## Instructions to follow
The reply should reproduce every line of the data below word for word, minus any images.

## Dataset excerpt
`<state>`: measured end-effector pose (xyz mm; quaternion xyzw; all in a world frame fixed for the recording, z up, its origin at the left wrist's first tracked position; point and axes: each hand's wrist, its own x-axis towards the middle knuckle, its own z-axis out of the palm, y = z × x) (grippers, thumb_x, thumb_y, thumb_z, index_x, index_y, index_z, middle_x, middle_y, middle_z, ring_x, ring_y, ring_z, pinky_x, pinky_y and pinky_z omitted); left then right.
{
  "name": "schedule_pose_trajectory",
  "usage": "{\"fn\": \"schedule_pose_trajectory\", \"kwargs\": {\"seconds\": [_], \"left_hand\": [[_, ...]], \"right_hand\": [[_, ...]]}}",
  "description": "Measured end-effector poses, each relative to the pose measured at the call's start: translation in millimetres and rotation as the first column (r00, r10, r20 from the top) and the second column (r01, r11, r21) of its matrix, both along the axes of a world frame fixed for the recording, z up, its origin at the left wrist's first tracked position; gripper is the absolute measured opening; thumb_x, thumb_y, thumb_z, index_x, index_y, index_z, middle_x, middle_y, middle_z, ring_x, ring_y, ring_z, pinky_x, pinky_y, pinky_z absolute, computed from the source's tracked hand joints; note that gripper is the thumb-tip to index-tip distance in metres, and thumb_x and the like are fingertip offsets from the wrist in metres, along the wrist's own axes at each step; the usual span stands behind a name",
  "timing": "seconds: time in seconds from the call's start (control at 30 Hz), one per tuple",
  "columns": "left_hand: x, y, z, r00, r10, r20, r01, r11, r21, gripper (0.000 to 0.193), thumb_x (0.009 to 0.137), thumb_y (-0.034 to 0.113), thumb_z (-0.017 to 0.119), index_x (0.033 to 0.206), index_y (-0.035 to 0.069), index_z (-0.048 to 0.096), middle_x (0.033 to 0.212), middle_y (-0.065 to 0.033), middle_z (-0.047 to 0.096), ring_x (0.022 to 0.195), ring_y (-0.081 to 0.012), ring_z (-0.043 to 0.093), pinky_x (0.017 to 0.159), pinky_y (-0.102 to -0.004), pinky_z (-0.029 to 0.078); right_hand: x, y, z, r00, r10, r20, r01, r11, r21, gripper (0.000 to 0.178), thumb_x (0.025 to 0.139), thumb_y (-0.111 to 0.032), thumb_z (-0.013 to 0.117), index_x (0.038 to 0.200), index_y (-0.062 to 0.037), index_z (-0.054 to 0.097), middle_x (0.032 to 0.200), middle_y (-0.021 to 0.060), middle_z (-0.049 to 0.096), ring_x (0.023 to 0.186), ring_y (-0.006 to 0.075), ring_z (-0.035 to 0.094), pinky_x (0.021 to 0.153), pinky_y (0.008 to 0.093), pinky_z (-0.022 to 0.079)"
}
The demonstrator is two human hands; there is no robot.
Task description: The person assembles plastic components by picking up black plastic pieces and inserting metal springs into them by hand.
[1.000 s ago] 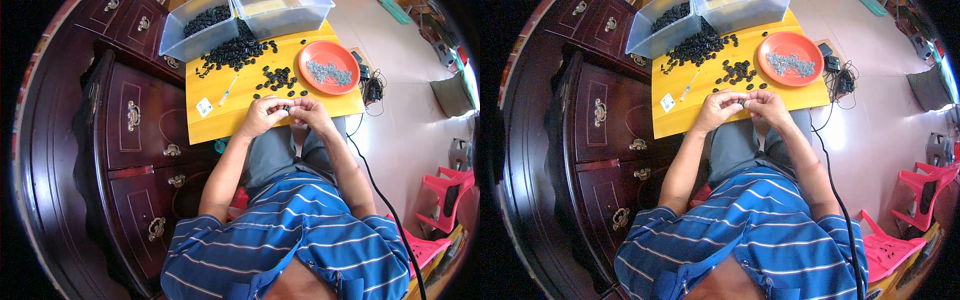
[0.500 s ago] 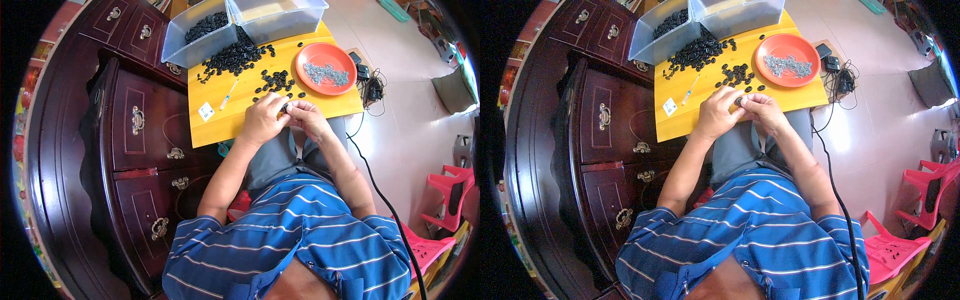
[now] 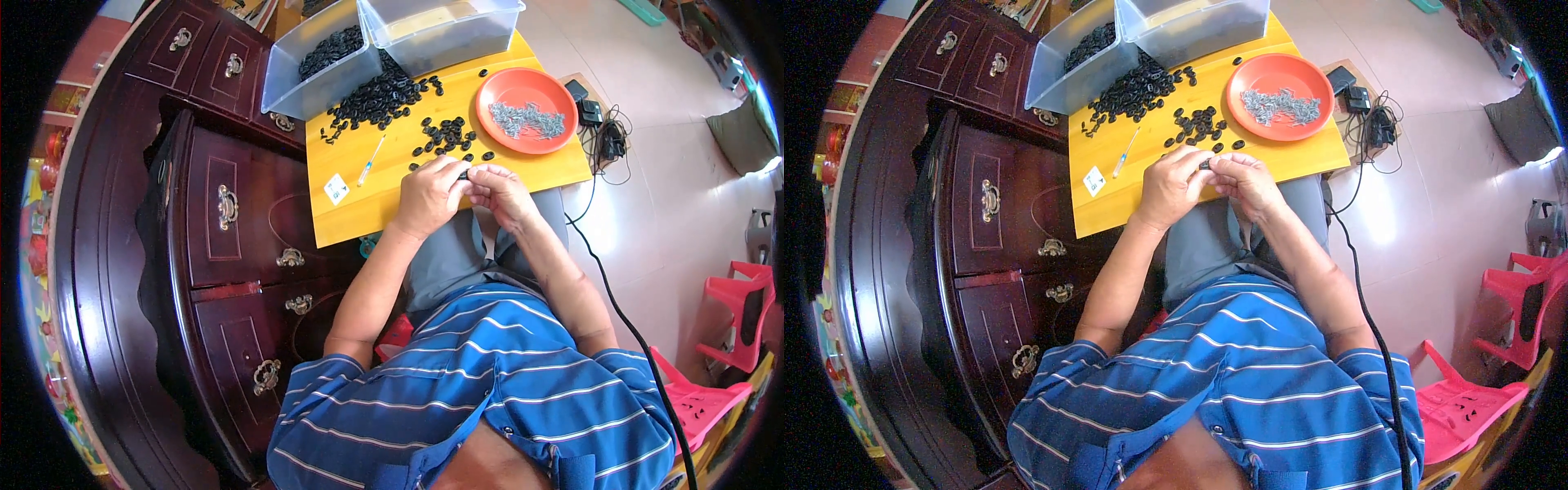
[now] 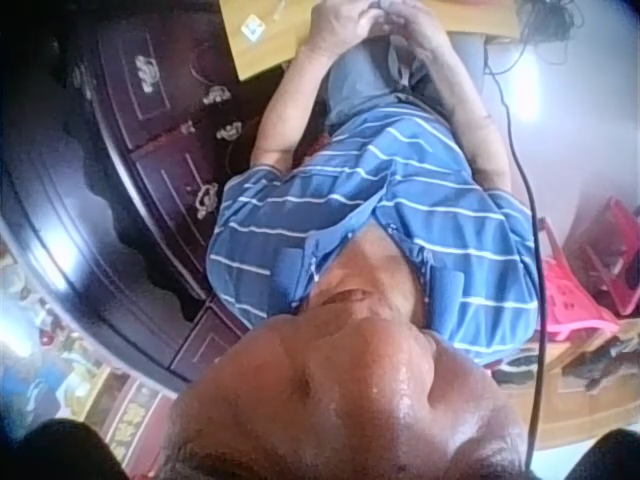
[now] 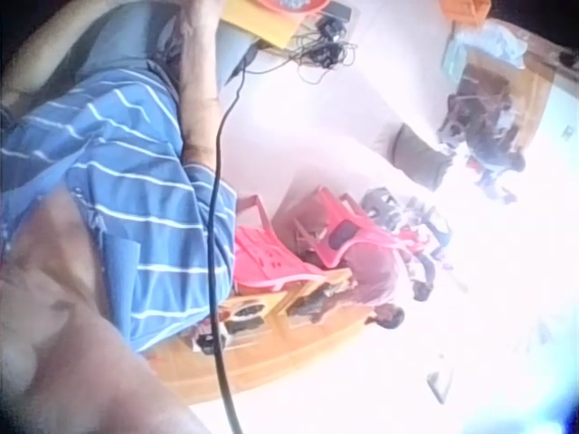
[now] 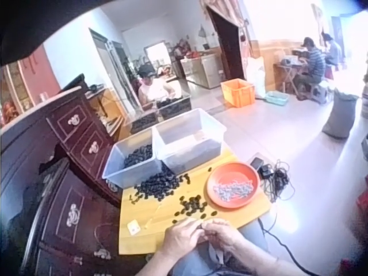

## Written response
`<state>`: measured end-effector pose (xyz mm; quaternion xyzw; all in a world frame fixed for the recording, z up, its origin at the left wrist's first tracked position; point and axes: each hand's wrist, its own x-axis towards the middle knuckle, its own z-axis out of the palm, y = z × x) (grippers, thumb_x, thumb_y, thumb_z, index_x, index_y, index_z, middle_x, middle_y, middle_z, ring_x, ring_y, ring_z, pinky_x, pinky_y and pinky_z omitted); left then right.
{
  "name": "schedule_pose_trajectory",
  "usage": "{\"fn\": \"schedule_pose_trajectory\", \"kwargs\": {\"seconds\": [_], \"left_hand\": [[_, ...]], \"right_hand\": [[_, ...]]}}",
  "description": "Measured end-effector poses, each relative to the pose measured at the call's start: translation in millimetres and rotation as the first column (r00, r10, r20 from the top) and the second column (r01, r11, r21) of its matrix, both along the axes of a world frame fixed for the recording, z up, its origin at the left wrist's first tracked position; gripper is the absolute measured opening; thumb_x, thumb_y, thumb_z, index_x, index_y, index_z, middle_x, middle_y, middle_z, ring_x, ring_y, ring_z, pinky_x, pinky_y, pinky_z absolute, computed from the source's tracked hand joints; note that gripper is the thumb-tip to index-tip distance in metres, and thumb_x and the like are fingertip offsets from the wrist in metres, along the wrist's own axes at each step; the usual span stands behind a name",
  "timing": "seconds: time in seconds from the call's start (control at 30 Hz), one per tuple",
  "columns": "left_hand: x, y, z, r00, r10, r20, r01, r11, r21, gripper (0.000 to 0.193), thumb_x (0.009 to 0.137), thumb_y (-0.034 to 0.113), thumb_z (-0.017 to 0.119), index_x (0.033 to 0.206), index_y (-0.035 to 0.069), index_z (-0.048 to 0.096), middle_x (0.033 to 0.212), middle_y (-0.065 to 0.033), middle_z (-0.047 to 0.096), ring_x (0.022 to 0.195), ring_y (-0.081 to 0.012), ring_z (-0.043 to 0.093), pinky_x (0.017 to 0.159), pinky_y (-0.102 to -0.004), pinky_z (-0.029 to 0.078); right_hand: x, y, z, r00, r10, r20, r01, r11, r21, gripper (0.000 to 0.178), thumb_x (0.025 to 0.139), thumb_y (-0.111 to 0.032), thumb_z (-0.013 to 0.117), index_x (0.038 to 0.200), index_y (-0.062 to 0.037), index_z (-0.054 to 0.097), middle_x (0.032 to 0.200), middle_y (-0.021 to 0.060), middle_z (-0.049 to 0.096), ring_x (0.023 to 0.186), ring_y (-0.006 to 0.075), ring_z (-0.035 to 0.094), pinky_x (0.021 to 0.153), pinky_y (0.008 to 0.093), pinky_z (-0.022 to 0.079)"
}
The demonstrator is two human hands; there is no robot.
Task description: The person assembles plastic components by picking up black plastic pieces and inserting metal springs into them by hand.
[1.000 s ago] 
[0.500 s ago] 
[now] 
[now] 
[now] 
[now] 

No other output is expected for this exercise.